After validating the docking reliability, all the DAPYs and CAPYs were docked into the binding pocket. The superimposition of the most active compound 43 and the least active compound 46 with the redocked etravirine is shown in Figure 6c. It should be noted that compound 43 superimposes with etravirine better than compound 46, although their docking conformations are in a similar orientation. The docking score of compound 43 (total-score = 9.5247) was higher than that of compound 46 (total-score = 8.2434), which is in agreement with their activities.

Figure 7 presents the detailed interacting modes of compounds 43 and 46 in the binding site of the HIV-1 RT (3MEC). As seen from Figure 7a,c, the two compounds have the same orientation and adopt a horseshoe or a “U”-shaped conformation in the pocket, as previously reported [16,17]. As shown in Figure 7a,b, the backbone of Lys 101 forms two hydrogen bonds with the nitrogen atoms of the pyrimidine and -NH linker of compound 43, respectively. This result is in agreement with our previous report that the residue Lys101 might interact with DAPYs and CAPYs through hydrogen bonds [8]. The same interactions were also observed in the binding mode of compound 46. The hydrogen bond distances and angles are shown in Table 4.

Figure 7.

Figure 7

Docking results of compounds 43 (a) and 46 (c) in the nonnucleoside binding site of human immunodeficiency virus type 1 (HIV-1) reverse transcriptase (RT). Hydrogen bonds are shown as yellow lines, and compounds 43 and 46 are represented as green sticks. The schematic diagram of the interacting modes for compound 43 (b) and 46 (d), respectively.

Table 4.

Distances and angles of hydrogen bonds formed between 3MEC and the docked compounds (43 and 46).

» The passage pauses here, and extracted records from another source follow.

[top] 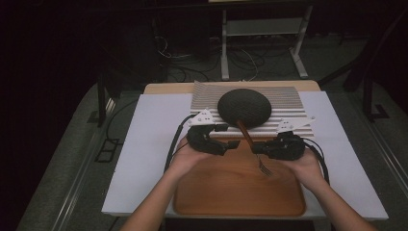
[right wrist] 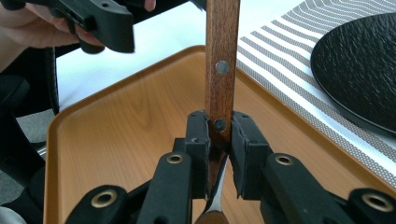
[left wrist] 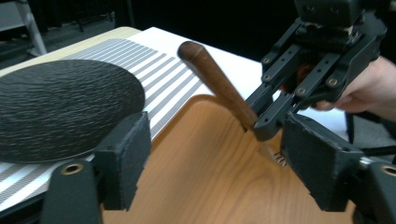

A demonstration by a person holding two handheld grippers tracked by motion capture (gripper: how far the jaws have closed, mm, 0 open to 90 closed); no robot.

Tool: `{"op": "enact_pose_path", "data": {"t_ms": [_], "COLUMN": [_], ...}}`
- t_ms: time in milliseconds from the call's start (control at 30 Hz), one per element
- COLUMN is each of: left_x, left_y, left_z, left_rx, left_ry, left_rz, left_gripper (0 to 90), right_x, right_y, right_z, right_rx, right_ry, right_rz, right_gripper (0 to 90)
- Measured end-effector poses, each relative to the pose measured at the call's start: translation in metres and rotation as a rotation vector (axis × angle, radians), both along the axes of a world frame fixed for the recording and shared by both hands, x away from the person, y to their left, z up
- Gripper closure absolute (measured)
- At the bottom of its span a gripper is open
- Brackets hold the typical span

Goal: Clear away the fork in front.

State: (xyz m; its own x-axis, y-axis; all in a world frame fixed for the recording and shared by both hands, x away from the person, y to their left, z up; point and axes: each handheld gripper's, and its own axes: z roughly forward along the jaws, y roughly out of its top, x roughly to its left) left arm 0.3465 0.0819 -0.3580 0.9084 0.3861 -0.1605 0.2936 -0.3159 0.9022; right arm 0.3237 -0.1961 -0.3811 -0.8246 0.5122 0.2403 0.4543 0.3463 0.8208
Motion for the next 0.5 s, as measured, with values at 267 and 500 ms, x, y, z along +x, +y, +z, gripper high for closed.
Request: {"op": "enact_pose_path", "data": {"t_ms": [267, 500], "left_x": [-0.004, -0.007], "left_y": [-0.009, -0.013], "left_z": [-0.004, -0.006], "left_rx": [-0.015, -0.037], "left_ry": [0.024, 0.042], "left_rz": [0.003, 0.01], "left_gripper": [41.8, 51.7], "right_x": [-0.004, -0.005], "right_y": [0.007, 0.019], "right_z": [0.0, 0.0], "right_rx": [0.006, 0.005], "right_ry": [-0.01, -0.018], "right_rz": [0.017, 0.039], "right_gripper": [77.3, 77.3]}}
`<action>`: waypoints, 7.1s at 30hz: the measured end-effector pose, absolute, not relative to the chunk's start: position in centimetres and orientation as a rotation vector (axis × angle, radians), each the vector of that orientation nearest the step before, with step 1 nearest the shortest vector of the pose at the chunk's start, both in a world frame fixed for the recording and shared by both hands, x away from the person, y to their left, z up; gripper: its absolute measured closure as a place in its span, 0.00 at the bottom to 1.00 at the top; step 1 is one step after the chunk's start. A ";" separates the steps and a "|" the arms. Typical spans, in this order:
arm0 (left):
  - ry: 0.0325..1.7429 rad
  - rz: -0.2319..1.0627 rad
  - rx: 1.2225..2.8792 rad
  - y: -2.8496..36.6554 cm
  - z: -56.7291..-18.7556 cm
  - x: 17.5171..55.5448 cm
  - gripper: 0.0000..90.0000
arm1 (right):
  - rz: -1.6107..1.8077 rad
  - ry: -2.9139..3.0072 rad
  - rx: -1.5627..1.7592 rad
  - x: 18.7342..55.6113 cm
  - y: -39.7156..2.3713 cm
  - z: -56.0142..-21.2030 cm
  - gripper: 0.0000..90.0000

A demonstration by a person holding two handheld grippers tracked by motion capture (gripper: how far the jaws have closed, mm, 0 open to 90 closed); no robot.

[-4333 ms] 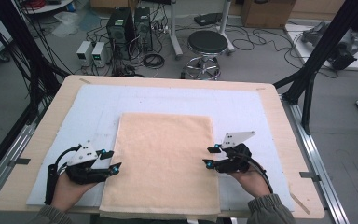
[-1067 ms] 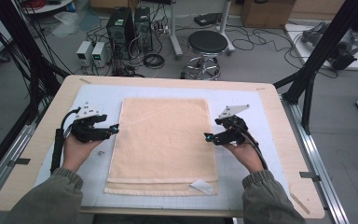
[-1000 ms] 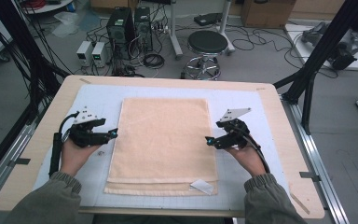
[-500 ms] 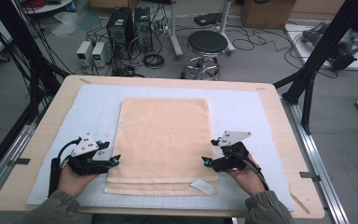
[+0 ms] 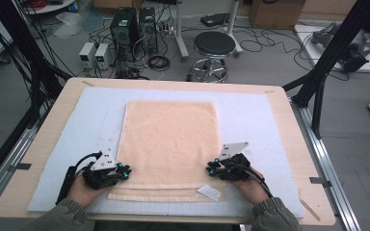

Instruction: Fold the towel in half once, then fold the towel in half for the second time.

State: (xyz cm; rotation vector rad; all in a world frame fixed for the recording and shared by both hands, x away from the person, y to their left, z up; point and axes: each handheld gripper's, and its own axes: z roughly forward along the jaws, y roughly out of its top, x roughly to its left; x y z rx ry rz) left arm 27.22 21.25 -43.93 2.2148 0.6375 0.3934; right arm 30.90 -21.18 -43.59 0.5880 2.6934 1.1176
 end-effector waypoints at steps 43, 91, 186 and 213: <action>0.573 0.338 2.155 22.3 -41.3 24.1 0.96 | 1.241 2.747 0.400 28.1 -21.0 -41.4 0.95; 0.755 0.459 1.989 22.8 -40.5 27.2 0.37 | 1.311 2.525 0.711 32.7 -21.8 -40.7 0.24; 1.199 0.337 1.983 23.6 -43.9 44.2 0.92 | 1.080 2.565 1.155 48.1 -20.6 -43.5 0.89; 0.983 0.454 1.954 24.7 -39.0 40.0 0.94 | 1.301 2.547 0.928 44.5 -22.5 -37.6 0.91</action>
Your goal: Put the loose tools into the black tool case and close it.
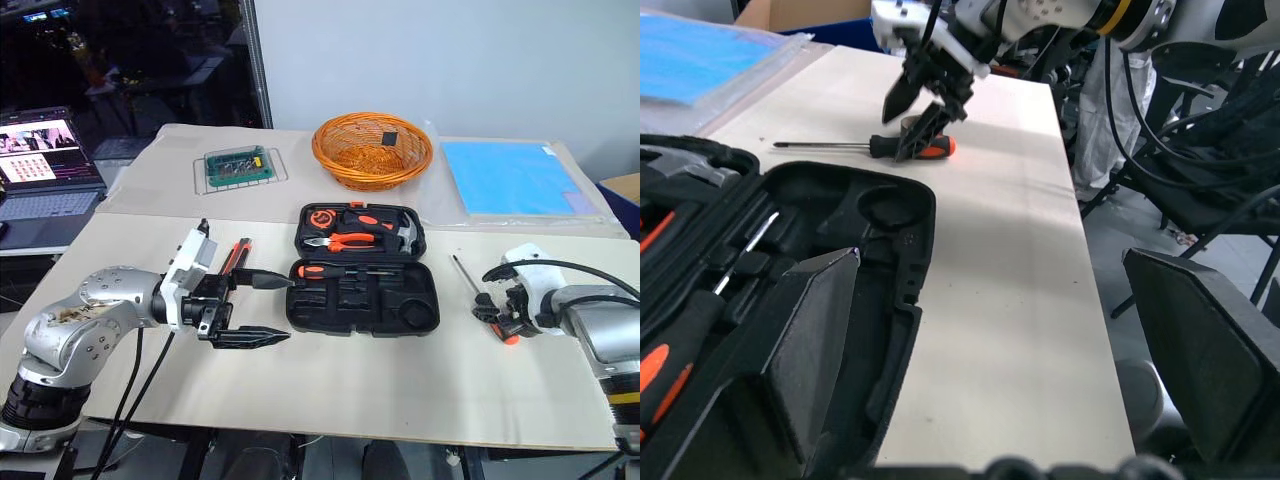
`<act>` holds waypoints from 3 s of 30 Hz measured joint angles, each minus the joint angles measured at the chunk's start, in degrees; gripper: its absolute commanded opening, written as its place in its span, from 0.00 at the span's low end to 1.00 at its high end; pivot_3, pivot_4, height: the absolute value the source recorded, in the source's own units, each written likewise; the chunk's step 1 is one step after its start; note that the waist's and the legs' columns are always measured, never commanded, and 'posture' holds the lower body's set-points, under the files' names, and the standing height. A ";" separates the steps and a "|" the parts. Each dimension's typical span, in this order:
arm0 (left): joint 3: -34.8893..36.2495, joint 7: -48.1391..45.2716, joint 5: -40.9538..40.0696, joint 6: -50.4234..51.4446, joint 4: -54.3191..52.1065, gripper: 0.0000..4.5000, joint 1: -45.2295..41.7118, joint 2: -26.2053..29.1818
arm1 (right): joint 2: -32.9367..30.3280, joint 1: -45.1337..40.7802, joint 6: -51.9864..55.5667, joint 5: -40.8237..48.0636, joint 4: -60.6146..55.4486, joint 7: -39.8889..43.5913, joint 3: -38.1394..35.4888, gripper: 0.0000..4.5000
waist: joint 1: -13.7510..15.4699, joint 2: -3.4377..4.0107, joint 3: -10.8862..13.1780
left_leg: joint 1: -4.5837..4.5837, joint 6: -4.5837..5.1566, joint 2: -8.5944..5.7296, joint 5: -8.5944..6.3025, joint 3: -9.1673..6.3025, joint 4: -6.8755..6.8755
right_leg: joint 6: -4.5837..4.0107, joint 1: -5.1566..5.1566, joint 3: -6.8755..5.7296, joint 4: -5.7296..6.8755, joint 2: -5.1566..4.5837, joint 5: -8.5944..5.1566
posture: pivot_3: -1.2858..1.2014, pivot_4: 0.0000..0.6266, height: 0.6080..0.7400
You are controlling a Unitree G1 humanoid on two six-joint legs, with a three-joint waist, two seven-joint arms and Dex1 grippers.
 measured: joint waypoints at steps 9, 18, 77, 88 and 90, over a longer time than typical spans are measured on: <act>0.55 3.74 0.08 -0.15 -0.23 1.00 0.45 -1.25 | 0.08 0.22 -2.02 -0.65 -0.20 0.70 -0.70 0.14 | 0.04 0.00 0.00 | 0.00 0.00 -0.02 0.00 0.00 0.00 | 0.02 -0.01 0.02 0.02 0.00 0.00 | 0.52 0.24 1.00; 8.23 3.96 -2.09 -1.06 1.47 1.00 8.96 2.99 | 1.95 -15.72 -13.34 -3.52 -13.25 11.77 8.76 0.14 | -1.83 0.06 0.06 | 0.12 -0.04 0.25 -0.02 0.04 -0.05 | 0.19 -0.21 0.02 0.19 0.19 -0.23 | 0.52 0.24 1.00; 12.28 6.67 -4.29 -2.80 -1.82 1.00 15.62 4.55 | 29.57 4.48 -28.14 -18.32 -14.95 -5.47 4.98 0.00 | -0.76 -0.05 0.12 | 0.14 -0.47 0.17 0.03 0.06 -0.06 | -0.42 -0.79 0.25 0.93 0.29 -0.06 | 0.52 0.24 1.00; 11.19 8.72 -1.93 -3.78 -1.57 1.00 15.60 3.19 | 19.19 5.56 -39.76 -26.23 -14.22 -2.70 11.06 0.00 | 0.24 -0.36 -0.06 | 0.76 -0.76 0.28 -0.18 -0.05 -0.11 | -0.19 -0.06 0.05 0.65 0.32 -0.45 | 0.52 0.24 1.00; 11.15 12.23 -0.22 -3.91 -1.27 1.00 15.27 1.33 | 21.83 7.30 -39.94 -20.07 -14.00 -1.48 6.46 0.00 | 0.58 -0.38 -0.04 | 0.75 -0.76 0.28 -0.18 -0.11 -0.10 | -0.19 0.03 0.05 0.63 0.32 -0.47 | 0.52 0.24 1.00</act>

Receptor Ligand Hydrogen-Bond Receptor Hydrogen-Bond Donor Distance (Å) Angle (°)
3MEC 43 –O (Lys101 –C=O) –N (–NH) 1.725 151.02
–N (pyrimidine) –N (Lys101 –NH2) 2.302 168.45
46 –O (Lys101 –C=O) –N (–NH) 1.843 157.47
–N (pyrimidine) –N (Lys101 –NH2) 2.477 163.30

It was also found that some amino acid residues in the binding pocket, including Tyr318, Tyr232, Phe 227, Trp239, Trp229, Pro225, Pro226, Met230, Ile94, and Val189, formed hydrophobic interactions with compounds 43 and 46 [18]. According to the pharmacophore model, it could also be concluded that bulky lipophilic substituents, such as an aromatic ring on the left wing of DAPYs, might make hydrophobic contacts with these amino acid residues. Moreover, van der Waals interactions could be established between the docked compounds and amino acid residues such as Leu100, Lys103, Val179, Gly190, and Leu234. The cyano group in the right aryl wing could establish a dipole–dipole interaction with the carbonyl of His235. These interactions might allow the inhibitors to maintain a horseshoe or a “U”-shaped conformation.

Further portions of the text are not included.